Closure, the word itself seeks definition. When is it over over… I have been trying to define what closure means between us.
Is it when we say something in anger and never talk again? Is it when we ignore the past and move forward? Or is it when things simply fade away?
Closure for me, has been a dynamic. I can look back and remember all things said. All things unsaid. The memories really paint a pretty wide rainbow of emotions, ideas and feelings.
But really, I think I have arrived.
I am finally at peace. I have searched and searched for reasons. While all are debatable those that are not are my own actions.
I realize now through much personal deliberation and many painfully slow changing ideas where I stand in all of this. Put simply, what I did wrong.
I think back and see all the clear signs how I slowly pushed you away. I didn’t take pleasure in the little details, chances to express my love. Simple things, like bringing you flowers, greeting you with a smile when you got home from business trip, going out with you to all the places I didn’t care to go, not because I wanted to, but because YOU wanted to. So many things I can remember doing wrong, so many little things….so funny that there isn’t anything bigger in the end.
It is clear to me reflecting on all the things you bought me, some only nick-knacks really, but an ever present reminder of the love you showed me. Each cute little stuffed animal reminding me of the way you would smile, each piece of paper I find with the words “I love arf” written everywhere a blank spot was…..so many places it seems like everywhere I look a piece of you is there.
I can see how I didn’t express the love I hold for you. While I never spoke hollow words when telling you I Love you. I failed miserably at demonstrating the way I felt through day to day action. So, through the years we went, my selfish lifestyle and attitude slowly widdled away at your patience and love. Alas, and the way I tried to control you….seemingly so inconsiderately and overbearing… I didn’t know how to let go and let you be you. I was wrong. The only right thing to do when you love something is to set it free. Yet another area I failed you.
I have to say reflecting on all of this has given me a profound amount
of respect for how you held on. Against everything I didn’t do, all my failures as a boyfriend, you stood by me, patiently waiting for me to wake up. In the end it took losing you and almost a year of reflection for me to see how special you really are.

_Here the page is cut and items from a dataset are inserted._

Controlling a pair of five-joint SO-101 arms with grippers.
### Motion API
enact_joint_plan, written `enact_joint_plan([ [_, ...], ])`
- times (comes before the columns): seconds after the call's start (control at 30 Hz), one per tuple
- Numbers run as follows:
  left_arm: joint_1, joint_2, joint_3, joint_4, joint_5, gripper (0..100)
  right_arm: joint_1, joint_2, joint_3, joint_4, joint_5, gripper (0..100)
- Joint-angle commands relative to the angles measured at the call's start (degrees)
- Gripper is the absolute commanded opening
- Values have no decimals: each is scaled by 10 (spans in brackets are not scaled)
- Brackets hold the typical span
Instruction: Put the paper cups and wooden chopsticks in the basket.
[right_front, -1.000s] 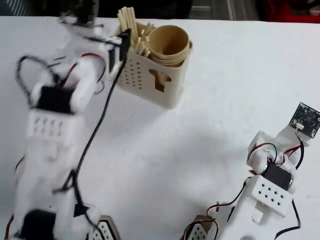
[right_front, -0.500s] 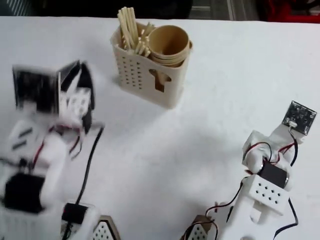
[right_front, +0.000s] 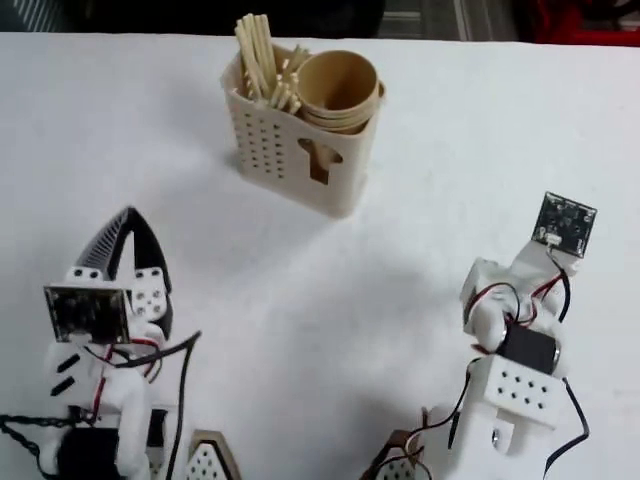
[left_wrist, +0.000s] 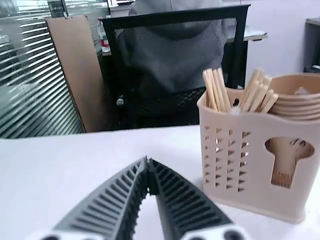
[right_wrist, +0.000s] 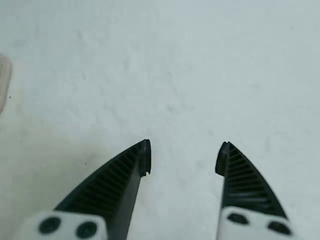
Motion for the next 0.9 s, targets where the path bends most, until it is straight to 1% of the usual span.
enact_joint_plan([
  [0.0, -4, -3, 30, -4, -6, 27, -34, -62, -2, 44, 7, 222],
  [0.07, -4, -3, 54, -4, -6, 27, -48, -102, 13, 61, 7, 222],
  [0.37, -4, -3, 119, -5, -7, 31, -126, -356, 142, 64, 8, 222],
  [0.43, -4, -3, 128, -5, -7, 31, -131, -413, 167, 64, 8, 222],
  [0.67, 0, -3, 180, -11, -7, 31, -133, -400, 169, 60, 8, 223],
  [0.8, 0, -3, 244, -66, -7, 31, -133, -407, 172, 61, 8, 223],
  [0.87, 0, 0, 269, -95, -7, 31, -152, -407, 179, 60, 8, 223],
])
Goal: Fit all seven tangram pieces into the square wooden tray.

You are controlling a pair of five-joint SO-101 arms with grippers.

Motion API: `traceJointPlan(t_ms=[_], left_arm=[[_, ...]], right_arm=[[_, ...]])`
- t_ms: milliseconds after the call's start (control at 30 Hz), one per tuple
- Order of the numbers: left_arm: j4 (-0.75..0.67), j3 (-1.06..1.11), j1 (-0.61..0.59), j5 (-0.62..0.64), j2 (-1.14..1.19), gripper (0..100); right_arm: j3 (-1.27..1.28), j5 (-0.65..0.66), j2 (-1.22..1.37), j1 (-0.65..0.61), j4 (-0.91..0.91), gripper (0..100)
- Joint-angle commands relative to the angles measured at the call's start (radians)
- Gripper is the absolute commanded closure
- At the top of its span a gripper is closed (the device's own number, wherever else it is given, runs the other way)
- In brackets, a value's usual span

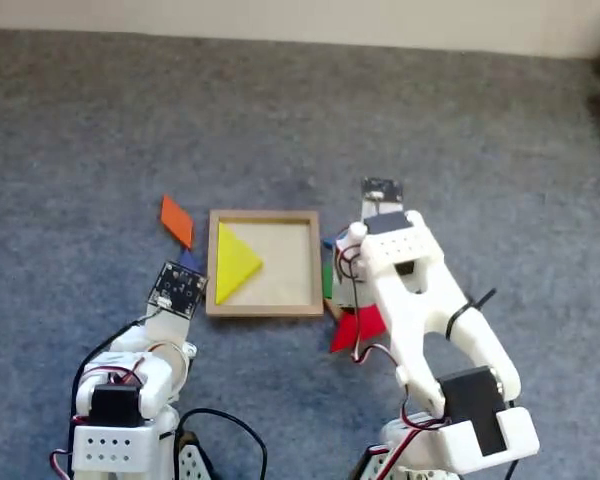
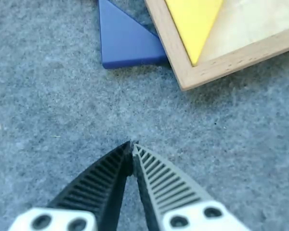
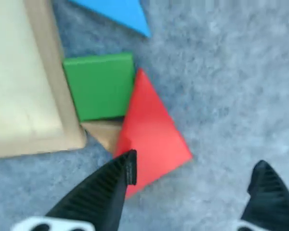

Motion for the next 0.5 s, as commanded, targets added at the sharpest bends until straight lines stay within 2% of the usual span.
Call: traceJointPlan(t_ms=[0, 100, 267, 467], left_arm=[[0.005, 0.021, -0.012, 0.011, -0.035, 100], [0.005, 0.021, -0.012, 0.011, -0.035, 100], [0.005, 0.021, -0.012, 0.011, -0.035, 100], [0.005, 0.021, -0.012, 0.011, -0.035, 100]], right_arm=[[0.033, -0.02, -0.054, 0.008, -0.091, 62.8], [0.039, -0.023, -0.053, -0.008, -0.105, 62.8], [0.036, -0.167, -0.048, -0.074, -0.105, 62.8], [0.035, -0.218, 0.067, -0.101, -0.137, 62.7]])
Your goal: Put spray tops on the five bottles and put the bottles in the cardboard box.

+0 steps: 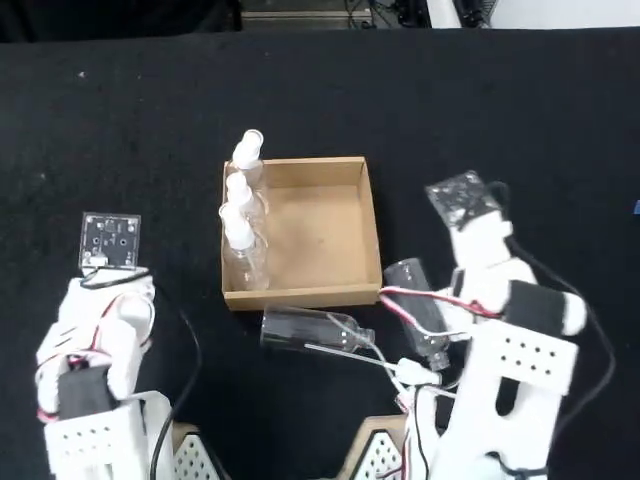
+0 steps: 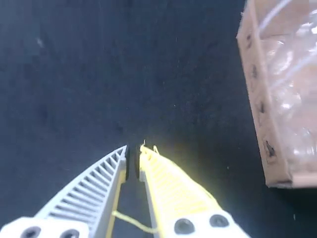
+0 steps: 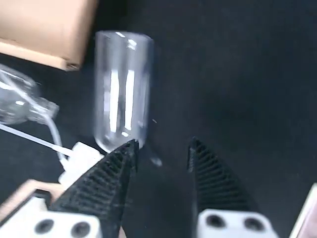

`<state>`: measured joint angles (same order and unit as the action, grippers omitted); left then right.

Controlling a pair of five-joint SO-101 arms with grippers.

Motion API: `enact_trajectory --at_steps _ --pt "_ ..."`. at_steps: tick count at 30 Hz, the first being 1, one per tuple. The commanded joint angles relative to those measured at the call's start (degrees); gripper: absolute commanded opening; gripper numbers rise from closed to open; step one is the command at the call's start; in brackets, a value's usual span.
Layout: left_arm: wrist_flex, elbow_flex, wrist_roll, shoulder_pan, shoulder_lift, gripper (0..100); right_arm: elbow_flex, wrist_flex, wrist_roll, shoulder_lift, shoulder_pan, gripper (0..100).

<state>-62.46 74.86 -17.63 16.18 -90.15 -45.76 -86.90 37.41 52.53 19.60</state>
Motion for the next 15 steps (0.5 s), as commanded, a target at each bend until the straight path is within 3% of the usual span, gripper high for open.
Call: enact_trajectory --at_steps 1,4,8,15 --pt "-12.3 -17.0 -9.7 0.5 0.1 14 2.8 -0.4 3.6 1.9 6.5 15.1" --pt "-16.5 -26.6 -12.0 0.2 0.1 22 1.5 -0.4 4.5 1.9 7.8 15.1" --pt "-16.6 -37.6 -12.0 -1.1 0.4 21 -0.3 0.5 4.4 1.9 8.3 14.9" --pt "-20.1 -51.6 -12.0 -16.7 10.9 20 -2.8 3.2 4.2 1.9 12.7 14.9"
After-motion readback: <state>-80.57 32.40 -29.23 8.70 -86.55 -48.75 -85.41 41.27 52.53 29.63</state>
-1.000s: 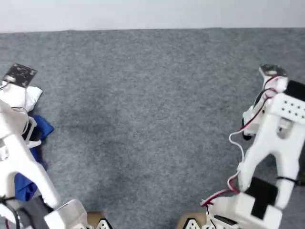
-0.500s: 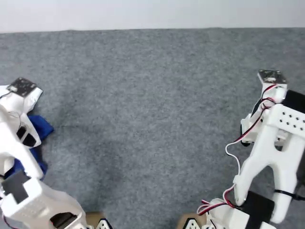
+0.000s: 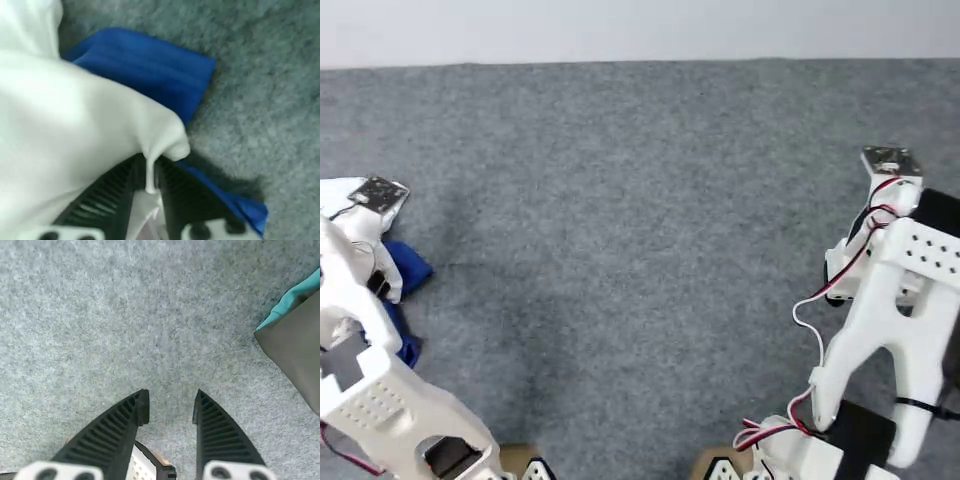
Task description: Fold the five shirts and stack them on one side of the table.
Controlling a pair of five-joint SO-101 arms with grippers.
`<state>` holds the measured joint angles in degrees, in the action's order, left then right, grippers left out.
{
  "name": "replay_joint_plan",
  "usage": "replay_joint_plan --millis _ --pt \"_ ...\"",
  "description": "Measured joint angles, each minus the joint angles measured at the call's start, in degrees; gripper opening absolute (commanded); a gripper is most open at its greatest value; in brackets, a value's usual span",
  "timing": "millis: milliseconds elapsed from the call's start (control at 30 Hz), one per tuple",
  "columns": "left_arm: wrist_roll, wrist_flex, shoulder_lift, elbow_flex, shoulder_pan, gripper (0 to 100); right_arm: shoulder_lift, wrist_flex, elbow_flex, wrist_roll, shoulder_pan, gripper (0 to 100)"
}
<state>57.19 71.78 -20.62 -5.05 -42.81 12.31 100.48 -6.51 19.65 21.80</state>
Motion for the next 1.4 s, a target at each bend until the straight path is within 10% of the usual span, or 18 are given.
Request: replay_joint_plan --millis 500,1167,1400 --pt "-13.89 5.36 32.79 0.0 16.53 0 0.0 0.0 0.0 -2.81 0.0 14.7" --pt "-29.98 2.02 54.86 0.0 68.57 0 0.0 0.0 0.0 -2.81 0.0 14.7" --pt "-27.25 18.81 54.95 -3.96 64.26 0 0.0 0.0 0.0 -2.81 0.0 14.7"
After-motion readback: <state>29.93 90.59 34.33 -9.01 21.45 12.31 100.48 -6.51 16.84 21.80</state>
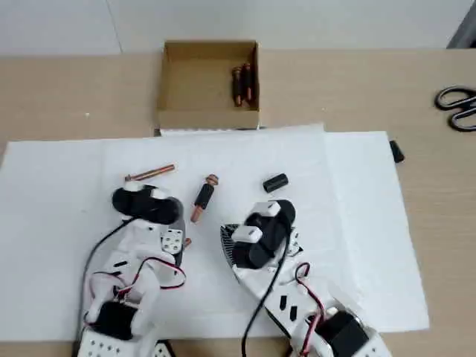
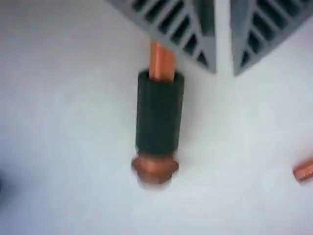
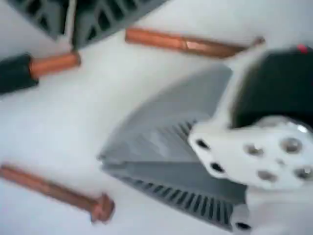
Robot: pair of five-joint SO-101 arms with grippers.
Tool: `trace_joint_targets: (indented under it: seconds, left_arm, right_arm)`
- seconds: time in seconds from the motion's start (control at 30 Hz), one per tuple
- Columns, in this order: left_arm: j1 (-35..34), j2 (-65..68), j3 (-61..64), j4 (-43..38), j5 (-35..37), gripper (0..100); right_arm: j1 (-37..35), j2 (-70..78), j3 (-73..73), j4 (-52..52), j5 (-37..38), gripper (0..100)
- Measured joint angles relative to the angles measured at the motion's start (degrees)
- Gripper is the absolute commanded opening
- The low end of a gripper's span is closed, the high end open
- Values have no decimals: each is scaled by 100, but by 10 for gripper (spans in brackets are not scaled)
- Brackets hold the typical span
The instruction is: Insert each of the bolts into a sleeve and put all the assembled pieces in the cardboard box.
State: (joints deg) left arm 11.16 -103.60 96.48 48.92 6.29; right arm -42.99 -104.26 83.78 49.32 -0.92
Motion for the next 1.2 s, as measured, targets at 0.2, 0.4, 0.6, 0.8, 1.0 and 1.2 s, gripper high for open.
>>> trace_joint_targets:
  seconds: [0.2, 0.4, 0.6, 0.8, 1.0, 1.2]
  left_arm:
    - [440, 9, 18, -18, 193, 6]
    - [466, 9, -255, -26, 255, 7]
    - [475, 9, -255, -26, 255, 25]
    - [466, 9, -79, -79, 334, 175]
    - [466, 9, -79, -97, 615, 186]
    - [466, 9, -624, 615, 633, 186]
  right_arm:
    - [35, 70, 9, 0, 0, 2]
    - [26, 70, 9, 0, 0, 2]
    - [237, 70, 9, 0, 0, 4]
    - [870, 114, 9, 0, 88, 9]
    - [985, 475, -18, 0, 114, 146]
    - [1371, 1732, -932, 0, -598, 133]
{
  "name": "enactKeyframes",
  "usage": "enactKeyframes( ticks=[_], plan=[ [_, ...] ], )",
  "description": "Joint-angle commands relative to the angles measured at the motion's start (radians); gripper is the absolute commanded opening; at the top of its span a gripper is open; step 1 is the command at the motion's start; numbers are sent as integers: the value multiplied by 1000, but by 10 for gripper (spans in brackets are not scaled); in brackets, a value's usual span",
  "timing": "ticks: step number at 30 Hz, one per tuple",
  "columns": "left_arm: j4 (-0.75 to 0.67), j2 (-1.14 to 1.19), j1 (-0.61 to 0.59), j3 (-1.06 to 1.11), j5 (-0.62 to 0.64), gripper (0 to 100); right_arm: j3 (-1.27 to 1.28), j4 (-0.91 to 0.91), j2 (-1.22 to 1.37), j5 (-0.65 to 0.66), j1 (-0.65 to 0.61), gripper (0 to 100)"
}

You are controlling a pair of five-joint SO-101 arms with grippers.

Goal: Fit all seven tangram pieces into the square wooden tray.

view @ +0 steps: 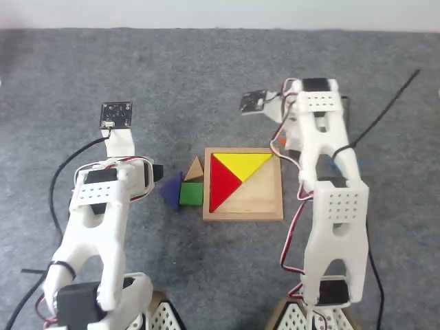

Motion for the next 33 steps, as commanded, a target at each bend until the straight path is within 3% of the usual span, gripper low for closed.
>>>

I’d say thank you a million times if it conveyed any of what I really mean to say. As it stands the words thank you don’t come close to describing the way I feel. ‘Happy’ and ‘Appreciative’ seem to belittle the way I feel about having been a part of your life.
I am so very proud you made the right choice. You have helped me grow in ways that are inexplicable by words. I entered the relationship a boy, and left a boy, now I feel as if I am finally on my way to being a man. I have hope, I have confidence, and I have learned a great deal about how to treat a REAL woman.
It is humbling that I was given the chance to be with someone like you. I can see clearly now how far I had to come, how far I still have to go, and have a much better idea of who I am.
I don’t intend to send this letter, but thought it might be a good healing exercise to write it.
My hope is that you are at peace and with it, new life, love and happiness.
Before I say goodbye I would like to say:
I love you.
May you live to love and love to live.